One of the most common investing mistakes has nothing to do with choosing the wrong fund or missing the bottom of the market. It comes down to how we talk about investment decisions in the first place.
We tend to describe past market movements as if they are still happening. The market is trapswhat should I do? My investments are earn more than the interest on my debt, why should I pay it off?
But those statements are already outdated. The market fell. Your investments earned 20 percent. None of that tells you what happens next.
Our brains are wired to focus on what just happened. Recent losses feel urgent and permanent, while recent gains feel comforting and repeatable. That’s not a personal failing, it’s just how recency bias works. The problem is that investing only works in the future tense.
The market fell. It doesn’t go down. Your portfolio has had a great year. It’s not a great year. The only question that matters is whether your current portfolio still makes sense in the future, given what you know today and what you are trying to achieve.
This mistake is most apparent when people talk about selling an investment that has fallen sharply. The usual framing sounds like this.
“I don’t want to sell now because I would make a loss. I’ll wait until it gets back to where I bought it.”
But that framework is backwards. The money you invested is already gone. What you actually have today is the current market value of that investment.
The right way to think about it is to imagine that you are currently holding that amount in cash. If the money were in your account, would you use it today to buy the same investment, at today’s price, with today’s information? If the answer is no, then holding it is simply the same decision repeated through inertia.
Selling a losing investment doesn’t mean admitting defeat. It updates your decision based on new information. Not selling is still a decision, but a decision made by default rather than an intention.
The same logic applies after strong returns. A share or fund that did very well last year does not deserve a permanent place in your portfolio. Past performance does not create any future obligation. Every holding company must justify its position based on expected future returns, and not on recent results.

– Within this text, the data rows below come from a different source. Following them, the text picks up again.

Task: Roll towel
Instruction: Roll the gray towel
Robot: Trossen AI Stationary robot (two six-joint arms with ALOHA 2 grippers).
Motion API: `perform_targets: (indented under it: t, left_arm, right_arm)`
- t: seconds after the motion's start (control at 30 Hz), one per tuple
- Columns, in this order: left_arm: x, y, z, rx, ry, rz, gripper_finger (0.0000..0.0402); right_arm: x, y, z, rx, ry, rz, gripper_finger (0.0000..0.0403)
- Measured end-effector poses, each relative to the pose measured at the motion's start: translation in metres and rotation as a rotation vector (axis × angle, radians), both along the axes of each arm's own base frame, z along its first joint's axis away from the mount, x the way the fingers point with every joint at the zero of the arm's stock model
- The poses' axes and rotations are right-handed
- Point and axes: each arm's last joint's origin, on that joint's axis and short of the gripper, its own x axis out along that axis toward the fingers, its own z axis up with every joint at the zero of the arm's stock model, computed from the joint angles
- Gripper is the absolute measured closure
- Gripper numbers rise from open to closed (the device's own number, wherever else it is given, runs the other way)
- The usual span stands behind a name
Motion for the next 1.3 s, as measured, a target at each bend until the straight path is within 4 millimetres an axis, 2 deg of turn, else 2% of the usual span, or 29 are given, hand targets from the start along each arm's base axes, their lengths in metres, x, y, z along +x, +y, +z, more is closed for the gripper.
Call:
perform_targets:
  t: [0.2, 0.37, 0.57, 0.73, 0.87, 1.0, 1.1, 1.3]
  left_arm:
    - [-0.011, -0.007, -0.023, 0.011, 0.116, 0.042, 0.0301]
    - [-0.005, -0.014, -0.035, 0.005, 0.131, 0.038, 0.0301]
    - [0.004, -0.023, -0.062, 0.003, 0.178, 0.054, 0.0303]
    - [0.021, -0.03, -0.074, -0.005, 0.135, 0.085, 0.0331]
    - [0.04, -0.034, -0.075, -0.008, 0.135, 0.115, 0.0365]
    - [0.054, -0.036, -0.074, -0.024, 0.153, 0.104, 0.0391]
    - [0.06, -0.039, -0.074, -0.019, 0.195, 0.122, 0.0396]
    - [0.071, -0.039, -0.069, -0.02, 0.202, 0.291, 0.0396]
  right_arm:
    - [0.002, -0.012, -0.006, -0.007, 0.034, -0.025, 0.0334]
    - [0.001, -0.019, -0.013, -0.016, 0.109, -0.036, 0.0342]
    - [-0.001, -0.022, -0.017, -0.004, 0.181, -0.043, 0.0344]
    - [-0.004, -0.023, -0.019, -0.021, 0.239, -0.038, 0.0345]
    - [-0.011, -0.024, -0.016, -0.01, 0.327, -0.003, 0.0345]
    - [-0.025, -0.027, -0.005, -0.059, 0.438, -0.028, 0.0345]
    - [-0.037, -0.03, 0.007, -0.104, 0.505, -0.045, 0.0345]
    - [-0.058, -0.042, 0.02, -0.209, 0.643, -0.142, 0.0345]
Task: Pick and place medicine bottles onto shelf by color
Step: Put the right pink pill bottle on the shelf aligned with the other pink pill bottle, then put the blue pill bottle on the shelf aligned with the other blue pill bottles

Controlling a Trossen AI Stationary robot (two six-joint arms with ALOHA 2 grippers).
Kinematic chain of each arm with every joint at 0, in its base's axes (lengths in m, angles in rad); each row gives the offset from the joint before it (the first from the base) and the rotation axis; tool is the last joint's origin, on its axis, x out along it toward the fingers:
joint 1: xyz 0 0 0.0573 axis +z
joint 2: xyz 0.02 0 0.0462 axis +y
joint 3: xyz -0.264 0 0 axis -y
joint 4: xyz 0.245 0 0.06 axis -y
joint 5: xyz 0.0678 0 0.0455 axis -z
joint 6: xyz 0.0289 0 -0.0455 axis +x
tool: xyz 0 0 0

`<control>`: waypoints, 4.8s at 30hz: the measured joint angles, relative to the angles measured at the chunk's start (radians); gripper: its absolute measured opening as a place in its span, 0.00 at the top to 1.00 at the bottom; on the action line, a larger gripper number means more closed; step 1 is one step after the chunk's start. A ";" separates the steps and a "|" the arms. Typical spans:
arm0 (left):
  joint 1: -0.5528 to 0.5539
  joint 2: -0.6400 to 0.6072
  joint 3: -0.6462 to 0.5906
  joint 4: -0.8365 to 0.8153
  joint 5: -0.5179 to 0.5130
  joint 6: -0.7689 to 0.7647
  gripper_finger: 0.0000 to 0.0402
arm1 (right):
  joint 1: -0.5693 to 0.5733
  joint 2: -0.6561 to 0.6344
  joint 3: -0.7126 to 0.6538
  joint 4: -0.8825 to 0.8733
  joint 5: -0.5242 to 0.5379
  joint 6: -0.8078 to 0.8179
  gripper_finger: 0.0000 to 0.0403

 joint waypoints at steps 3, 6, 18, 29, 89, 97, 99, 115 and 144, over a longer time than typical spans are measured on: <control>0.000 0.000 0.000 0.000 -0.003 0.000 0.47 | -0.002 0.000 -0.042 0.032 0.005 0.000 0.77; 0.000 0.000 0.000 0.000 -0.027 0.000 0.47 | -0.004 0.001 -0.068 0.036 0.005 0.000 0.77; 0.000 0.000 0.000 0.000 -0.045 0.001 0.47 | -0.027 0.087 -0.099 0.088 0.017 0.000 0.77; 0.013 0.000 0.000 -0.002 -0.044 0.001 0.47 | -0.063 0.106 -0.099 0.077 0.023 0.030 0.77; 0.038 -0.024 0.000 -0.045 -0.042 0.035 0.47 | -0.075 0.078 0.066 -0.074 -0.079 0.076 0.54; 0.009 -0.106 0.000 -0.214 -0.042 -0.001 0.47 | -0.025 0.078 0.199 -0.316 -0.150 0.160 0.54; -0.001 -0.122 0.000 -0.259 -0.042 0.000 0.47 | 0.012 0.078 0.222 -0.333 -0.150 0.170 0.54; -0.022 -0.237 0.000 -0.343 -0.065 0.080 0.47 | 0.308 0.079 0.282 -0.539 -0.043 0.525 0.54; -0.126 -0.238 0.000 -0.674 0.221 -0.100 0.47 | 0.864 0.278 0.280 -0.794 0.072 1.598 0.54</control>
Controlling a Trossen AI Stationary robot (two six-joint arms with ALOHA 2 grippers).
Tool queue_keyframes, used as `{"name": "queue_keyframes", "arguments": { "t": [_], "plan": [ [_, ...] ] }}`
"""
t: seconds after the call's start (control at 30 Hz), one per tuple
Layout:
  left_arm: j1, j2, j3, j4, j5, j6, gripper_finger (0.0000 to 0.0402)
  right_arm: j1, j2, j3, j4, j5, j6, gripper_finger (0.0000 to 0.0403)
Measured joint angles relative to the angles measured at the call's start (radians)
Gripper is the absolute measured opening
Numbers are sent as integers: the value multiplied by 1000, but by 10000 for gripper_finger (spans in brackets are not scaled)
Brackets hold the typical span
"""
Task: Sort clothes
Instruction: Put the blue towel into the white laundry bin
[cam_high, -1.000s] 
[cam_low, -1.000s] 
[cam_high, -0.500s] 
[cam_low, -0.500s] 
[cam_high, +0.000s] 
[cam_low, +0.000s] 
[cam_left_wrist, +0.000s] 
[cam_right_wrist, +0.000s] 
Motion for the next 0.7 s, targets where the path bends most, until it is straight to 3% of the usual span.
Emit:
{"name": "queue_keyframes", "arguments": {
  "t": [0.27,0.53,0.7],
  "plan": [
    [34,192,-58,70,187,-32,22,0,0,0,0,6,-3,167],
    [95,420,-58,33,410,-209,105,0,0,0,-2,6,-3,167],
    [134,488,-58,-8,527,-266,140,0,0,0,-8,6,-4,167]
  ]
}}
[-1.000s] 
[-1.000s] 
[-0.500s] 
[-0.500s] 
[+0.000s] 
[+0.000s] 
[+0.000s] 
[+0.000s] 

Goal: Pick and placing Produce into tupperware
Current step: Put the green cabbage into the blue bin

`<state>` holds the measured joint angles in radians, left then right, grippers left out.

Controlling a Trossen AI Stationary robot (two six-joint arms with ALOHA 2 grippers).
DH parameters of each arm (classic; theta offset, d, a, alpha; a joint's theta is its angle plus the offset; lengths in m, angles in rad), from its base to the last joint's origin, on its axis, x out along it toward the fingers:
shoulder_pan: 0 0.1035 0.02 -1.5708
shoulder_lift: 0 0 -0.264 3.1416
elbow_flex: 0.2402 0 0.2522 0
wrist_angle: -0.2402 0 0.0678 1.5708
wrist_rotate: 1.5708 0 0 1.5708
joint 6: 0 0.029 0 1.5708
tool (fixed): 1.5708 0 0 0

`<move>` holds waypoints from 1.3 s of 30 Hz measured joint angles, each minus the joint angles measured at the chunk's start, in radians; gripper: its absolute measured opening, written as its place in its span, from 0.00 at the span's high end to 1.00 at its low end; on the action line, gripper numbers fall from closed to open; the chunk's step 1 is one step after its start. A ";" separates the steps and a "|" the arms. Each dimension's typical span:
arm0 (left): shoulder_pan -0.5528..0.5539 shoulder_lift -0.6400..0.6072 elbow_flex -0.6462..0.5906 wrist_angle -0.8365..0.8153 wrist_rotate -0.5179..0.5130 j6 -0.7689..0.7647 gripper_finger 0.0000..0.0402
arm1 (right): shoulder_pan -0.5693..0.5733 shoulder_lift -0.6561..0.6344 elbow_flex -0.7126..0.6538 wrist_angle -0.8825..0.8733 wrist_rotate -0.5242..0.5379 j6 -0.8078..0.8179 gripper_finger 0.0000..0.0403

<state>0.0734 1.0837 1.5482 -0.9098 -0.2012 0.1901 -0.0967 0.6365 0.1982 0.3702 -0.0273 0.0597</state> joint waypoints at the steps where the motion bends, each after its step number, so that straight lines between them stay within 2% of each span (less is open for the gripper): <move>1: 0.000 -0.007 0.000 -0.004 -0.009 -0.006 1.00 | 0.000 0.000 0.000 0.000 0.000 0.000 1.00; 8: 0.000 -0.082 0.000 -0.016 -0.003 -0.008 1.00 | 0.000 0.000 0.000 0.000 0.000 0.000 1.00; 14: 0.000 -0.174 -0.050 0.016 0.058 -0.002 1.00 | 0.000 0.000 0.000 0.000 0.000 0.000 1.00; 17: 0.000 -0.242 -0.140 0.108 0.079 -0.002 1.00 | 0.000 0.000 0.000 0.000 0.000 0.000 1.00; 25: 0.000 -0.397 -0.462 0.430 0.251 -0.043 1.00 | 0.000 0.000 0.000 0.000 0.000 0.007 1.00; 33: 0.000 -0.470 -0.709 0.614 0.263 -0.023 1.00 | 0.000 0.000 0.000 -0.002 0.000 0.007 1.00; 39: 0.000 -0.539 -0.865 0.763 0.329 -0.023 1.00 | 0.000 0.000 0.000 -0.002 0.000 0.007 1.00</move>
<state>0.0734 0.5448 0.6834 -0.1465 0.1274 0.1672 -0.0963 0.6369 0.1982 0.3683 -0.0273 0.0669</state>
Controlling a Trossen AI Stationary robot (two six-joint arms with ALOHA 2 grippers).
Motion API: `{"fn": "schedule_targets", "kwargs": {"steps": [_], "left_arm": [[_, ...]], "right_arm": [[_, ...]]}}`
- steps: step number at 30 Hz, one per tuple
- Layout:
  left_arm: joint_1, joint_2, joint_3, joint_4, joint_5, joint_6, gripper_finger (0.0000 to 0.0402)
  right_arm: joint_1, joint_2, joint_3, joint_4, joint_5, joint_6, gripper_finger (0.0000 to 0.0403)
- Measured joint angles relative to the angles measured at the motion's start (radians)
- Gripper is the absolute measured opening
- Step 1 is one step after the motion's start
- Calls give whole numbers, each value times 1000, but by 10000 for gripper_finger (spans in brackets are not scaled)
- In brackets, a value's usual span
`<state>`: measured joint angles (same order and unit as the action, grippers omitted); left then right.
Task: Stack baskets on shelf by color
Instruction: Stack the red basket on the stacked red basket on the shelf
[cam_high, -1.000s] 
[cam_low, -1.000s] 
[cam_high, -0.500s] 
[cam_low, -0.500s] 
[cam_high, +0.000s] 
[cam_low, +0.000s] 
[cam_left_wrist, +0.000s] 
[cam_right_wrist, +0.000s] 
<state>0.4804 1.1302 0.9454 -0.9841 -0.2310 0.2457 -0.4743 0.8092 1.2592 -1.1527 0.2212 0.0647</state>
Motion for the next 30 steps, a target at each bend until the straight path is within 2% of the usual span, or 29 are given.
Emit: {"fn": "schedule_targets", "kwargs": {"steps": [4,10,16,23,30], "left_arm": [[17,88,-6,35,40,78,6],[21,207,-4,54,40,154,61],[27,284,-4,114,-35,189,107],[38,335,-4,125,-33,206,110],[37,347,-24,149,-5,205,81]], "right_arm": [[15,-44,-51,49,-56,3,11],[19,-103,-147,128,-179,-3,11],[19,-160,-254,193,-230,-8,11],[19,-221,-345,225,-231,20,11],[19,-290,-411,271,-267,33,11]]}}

This is also where broad index investing changes the conversation. When you buy an individual stock, you are specifically betting on its future direction. You need that business to execute, grow and outperform what the market already expects. Timing is important. Being wrong matters too.
And the odds are greater than most people realize. Research by Hendrik Bessembinder shows that most individual shares are losers in the long term. Many go bankrupt. Most do not outperform short-term government bonds over their lives. The stock market’s overall gains come from a relatively small number of extreme winners, meaning that picking individual stocks requires finding the exceptions, not just avoiding obvious mistakes.
When you buy a globally diversified ETF like VEQT, you’re not betting on a single company or a narrow outcome. You are purchasing ownership of thousands of companies across the global economy. The bet is not that prices will continue to rise in the short term. The bet is that global companies will continue to generate profits and grow over time.
Therefore, a global index fund that is “high” is not the same as an individual stock that is overvalued. Markets spend a lot of time near record highs because more often than not, long-term growth is positive. Expected returns come from owning future earnings across the entire market, not from predicting what will happen next.
Investing becomes easier when you stop asking what just happened and start asking what you would do today with the money you have. The past is interesting, but it is no longer feasible. The only decisions that matter are the ones you make while looking ahead.